No dia da nossa entrevista, o rapper canadense Tommy Genesis deu uma passada no estúdio, aparentemente só para relaxar um pouco. O barbeiro do Staples, depois de cortar o cabelo dele, ficou por lá para ouvir um som. O diretor de videoclipes Nabil Elderkin também apareceu por lá, tomando um chá. E a assessora do Staples mencionou várias vezes que faz de tudo para passar um tempo com ele, o que, a princípio, vi como uma hipérbole para me fazer gostar dele. Mas depois me ocorreu que ela provavelmente estava falando a verdade. Staples parece ter esse efeito sobre todo mundo.

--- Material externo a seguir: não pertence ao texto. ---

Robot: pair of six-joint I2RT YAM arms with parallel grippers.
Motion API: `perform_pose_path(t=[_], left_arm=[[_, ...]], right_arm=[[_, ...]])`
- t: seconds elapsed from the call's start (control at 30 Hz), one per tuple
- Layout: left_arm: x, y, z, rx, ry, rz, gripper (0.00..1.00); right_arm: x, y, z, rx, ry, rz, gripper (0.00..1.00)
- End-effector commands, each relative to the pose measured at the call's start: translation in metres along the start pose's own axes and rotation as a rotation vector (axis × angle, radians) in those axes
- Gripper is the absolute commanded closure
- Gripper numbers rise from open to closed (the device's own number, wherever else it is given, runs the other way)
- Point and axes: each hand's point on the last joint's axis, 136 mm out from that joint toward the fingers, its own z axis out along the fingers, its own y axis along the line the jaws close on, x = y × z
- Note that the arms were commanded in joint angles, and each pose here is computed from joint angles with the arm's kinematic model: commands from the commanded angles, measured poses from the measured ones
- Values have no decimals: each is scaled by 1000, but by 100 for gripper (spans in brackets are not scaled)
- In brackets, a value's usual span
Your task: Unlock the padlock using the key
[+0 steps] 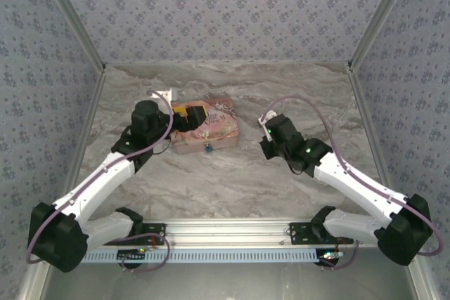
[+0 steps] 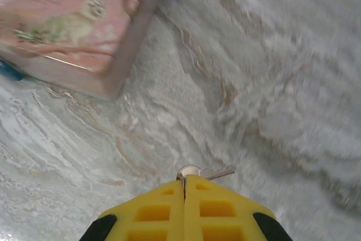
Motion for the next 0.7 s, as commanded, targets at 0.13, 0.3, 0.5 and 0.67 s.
perform_pose_path(t=[0.13, 0.3, 0.5, 0.67], left_arm=[[-10, -30, -13, 80, 26, -29, 1], [-9, -29, -21, 70, 19, -28, 1], [-9, -36, -22, 103, 31, -35, 1], [-9, -55, -24, 197, 51, -11, 2]], right_arm=[[-28, 21, -6, 138, -213, -616, 100], [-43, 38, -16, 178, -318, -859, 100], [-58, 60, -41, 251, -444, -1101, 100], [-62, 65, -53, 375, -518, -1279, 100]])
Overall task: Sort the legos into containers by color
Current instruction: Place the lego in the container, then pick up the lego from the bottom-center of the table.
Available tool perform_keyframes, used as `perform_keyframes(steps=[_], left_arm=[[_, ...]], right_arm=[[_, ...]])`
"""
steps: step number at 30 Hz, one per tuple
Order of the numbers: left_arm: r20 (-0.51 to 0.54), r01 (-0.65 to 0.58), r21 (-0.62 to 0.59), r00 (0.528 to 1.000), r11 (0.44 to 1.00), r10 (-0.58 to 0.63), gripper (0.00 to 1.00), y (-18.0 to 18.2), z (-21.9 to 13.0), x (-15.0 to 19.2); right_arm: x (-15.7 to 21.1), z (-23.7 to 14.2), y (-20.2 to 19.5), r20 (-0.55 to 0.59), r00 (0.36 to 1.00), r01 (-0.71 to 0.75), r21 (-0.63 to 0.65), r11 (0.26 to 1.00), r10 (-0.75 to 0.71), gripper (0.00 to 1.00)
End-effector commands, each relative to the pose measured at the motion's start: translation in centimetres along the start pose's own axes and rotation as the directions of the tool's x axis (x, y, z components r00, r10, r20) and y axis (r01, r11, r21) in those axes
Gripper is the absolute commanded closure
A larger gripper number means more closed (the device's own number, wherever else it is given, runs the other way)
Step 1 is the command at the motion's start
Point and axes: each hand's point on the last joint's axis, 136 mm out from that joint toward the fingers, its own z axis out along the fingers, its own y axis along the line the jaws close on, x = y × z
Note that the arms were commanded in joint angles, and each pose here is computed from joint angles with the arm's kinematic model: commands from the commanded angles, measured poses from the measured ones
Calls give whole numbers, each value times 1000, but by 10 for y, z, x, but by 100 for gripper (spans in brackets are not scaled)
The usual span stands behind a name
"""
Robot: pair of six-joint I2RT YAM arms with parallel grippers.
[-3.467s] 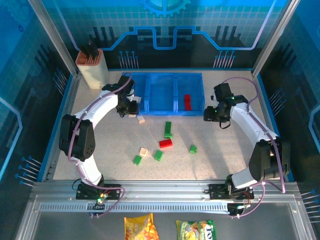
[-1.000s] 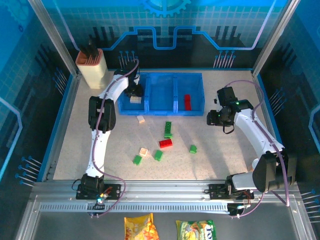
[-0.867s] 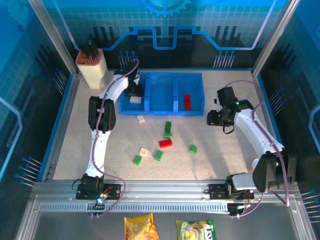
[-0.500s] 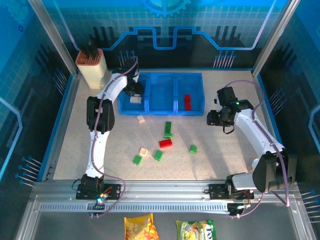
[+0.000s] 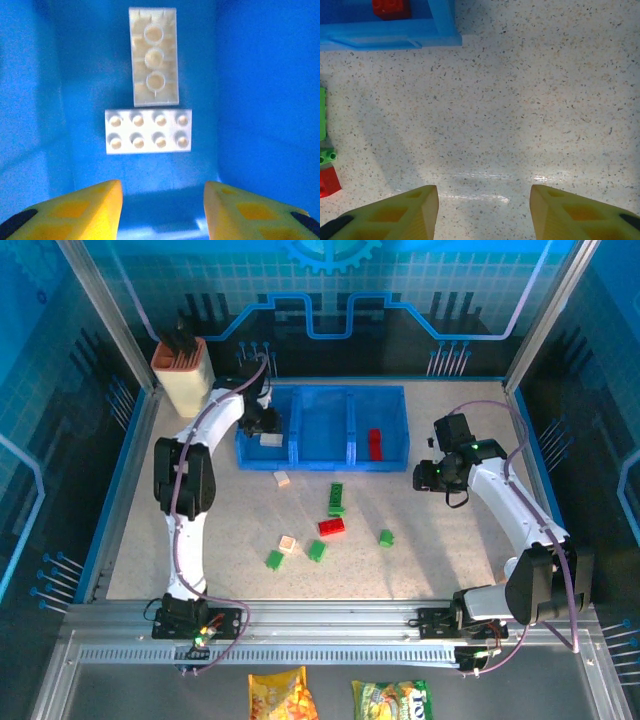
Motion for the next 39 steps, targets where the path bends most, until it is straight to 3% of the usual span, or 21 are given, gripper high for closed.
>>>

Esse magnetismo torna fácil acreditar que Staples tem todas as respostas, que a música dele vai nos dar o que precisamos para ser felizes. E isso até pode ser verdade, de certa forma. Mas pode não ser. Cabe às pessoas ouvir e decidir por si mesmas. No início da nossa conversa, Staples descreveu sua música como se ela fosse totalmente irrelevante. Mas, quanto mais você pensa nelas, mais se torna plausível que elas sejam mesmo tudo que você precisa. "Temos algumas músicas", ele disse. "Temos algumas batidas e algumas letras, sabe. E depois isso se materializa. Você junta tudo. É como um smoothie. E depois você bebe."